Homing ...
"Family catches up with us, not the other way around."
Homing pigeons have nothing on me, or on any of us. A serviceable homer might reliably return to a familiar place, but people can return to places they've never been to before. Home moves like a spinning kaleidoscope for us, vectoring overlays, a twisting Venn diagram casting a wide variety of shadows. Our home seems like a mobile home, unlike the old home place which passed out of the family after my mom sold off the back forty to the neighbor with the perennially remodeling house, the shabbiest place on the block, clear evidence that she was vacating her once prominent good judgement. Before, family would gather there and feel as though we were home. After, our previous concept of home shifted and still refuses to settle.

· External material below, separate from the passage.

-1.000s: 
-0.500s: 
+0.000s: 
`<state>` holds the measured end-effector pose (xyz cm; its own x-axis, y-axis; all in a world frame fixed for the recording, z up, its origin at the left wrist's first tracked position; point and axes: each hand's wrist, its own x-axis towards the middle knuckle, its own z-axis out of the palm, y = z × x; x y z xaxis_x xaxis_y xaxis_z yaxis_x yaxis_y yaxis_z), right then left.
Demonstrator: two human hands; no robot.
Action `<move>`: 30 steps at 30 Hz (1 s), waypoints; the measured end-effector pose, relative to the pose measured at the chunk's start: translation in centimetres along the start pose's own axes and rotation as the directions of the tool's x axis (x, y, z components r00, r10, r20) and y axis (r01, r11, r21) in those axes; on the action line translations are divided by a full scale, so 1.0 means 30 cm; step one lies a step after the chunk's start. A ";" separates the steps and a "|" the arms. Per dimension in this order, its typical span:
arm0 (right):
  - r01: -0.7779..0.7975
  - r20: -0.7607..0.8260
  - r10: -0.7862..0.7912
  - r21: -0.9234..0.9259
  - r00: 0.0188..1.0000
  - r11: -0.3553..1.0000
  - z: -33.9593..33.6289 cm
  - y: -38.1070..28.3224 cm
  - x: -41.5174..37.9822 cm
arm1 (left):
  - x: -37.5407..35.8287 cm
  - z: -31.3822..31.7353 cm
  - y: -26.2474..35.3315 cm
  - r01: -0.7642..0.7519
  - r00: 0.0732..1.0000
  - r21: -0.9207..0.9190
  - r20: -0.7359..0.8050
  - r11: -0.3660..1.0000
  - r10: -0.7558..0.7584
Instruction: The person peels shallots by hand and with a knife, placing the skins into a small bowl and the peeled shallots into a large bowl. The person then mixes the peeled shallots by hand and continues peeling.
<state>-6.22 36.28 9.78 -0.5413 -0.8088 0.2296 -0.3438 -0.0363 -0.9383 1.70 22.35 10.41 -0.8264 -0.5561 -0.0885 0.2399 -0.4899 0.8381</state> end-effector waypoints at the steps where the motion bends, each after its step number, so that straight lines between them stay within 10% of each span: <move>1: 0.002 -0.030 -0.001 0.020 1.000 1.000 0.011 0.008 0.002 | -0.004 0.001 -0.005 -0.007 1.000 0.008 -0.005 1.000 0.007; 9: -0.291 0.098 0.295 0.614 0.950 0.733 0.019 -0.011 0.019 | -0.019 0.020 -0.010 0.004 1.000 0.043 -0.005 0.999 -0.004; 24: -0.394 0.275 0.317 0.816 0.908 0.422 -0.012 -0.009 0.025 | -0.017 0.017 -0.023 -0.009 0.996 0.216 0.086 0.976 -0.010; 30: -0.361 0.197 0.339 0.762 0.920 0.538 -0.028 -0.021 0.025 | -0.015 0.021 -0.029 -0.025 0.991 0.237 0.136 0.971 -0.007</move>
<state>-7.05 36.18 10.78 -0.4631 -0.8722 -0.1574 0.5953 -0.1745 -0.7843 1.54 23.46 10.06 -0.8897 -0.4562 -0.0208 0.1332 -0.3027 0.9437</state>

Home seems more concept than place now, contingent upon who's present more than where we congregate. Our oldest granddaughter (the GrandOtter), has been visiting The Muse and I for thirteen years by my count. Starting as an eight year old arriving with a Paddington Bear destination tag pinned to her lapel, watched over by flight attendants to ensure that she navigated the plane changes in Minneapolis and Seattle. Now, she's twenty-one and we reconnect via app, my iPhone pinging me as she exits the airport escalator into the arrival hall. Then, I must have seemed a big, rather scary adult. Now, I feel more her peer, and we comfortably consider the world we share on the long train ride home. Her arrival always seemed to transform our house into more of a home, The Muse and I elevated to the role of responsible adults again, grateful for the sudden shift.
Family always comes with healthy doses of responsibility. Its presence can turn any old hovel into a home. It's absence can turn any old home into a genuine hovel. We home in on each other to transform our hovels into homes. No pigeon can do that, the very act of alighting turning a location into the intended destination. The Muse has invited a raft of her family to converge on our hovel, purportedly to celebrate Halloween together. (Since when did Halloween become more celebration than defensive obligation?) Their presence will ennoble this humble Villa. Lucky us!
Family seems as fragile as a feather floating downward from frantic wing action. It also seems sturdy, immutable, essentially unchangeable, dependent only upon a common convergence point. Each member arrives repleat with baggage, their usual, of course, but also with a fresh carry-on or two. We catch up, which seems to materially misrepresent what actually occurs. Family finally catches up with us, not the other way around. Homing.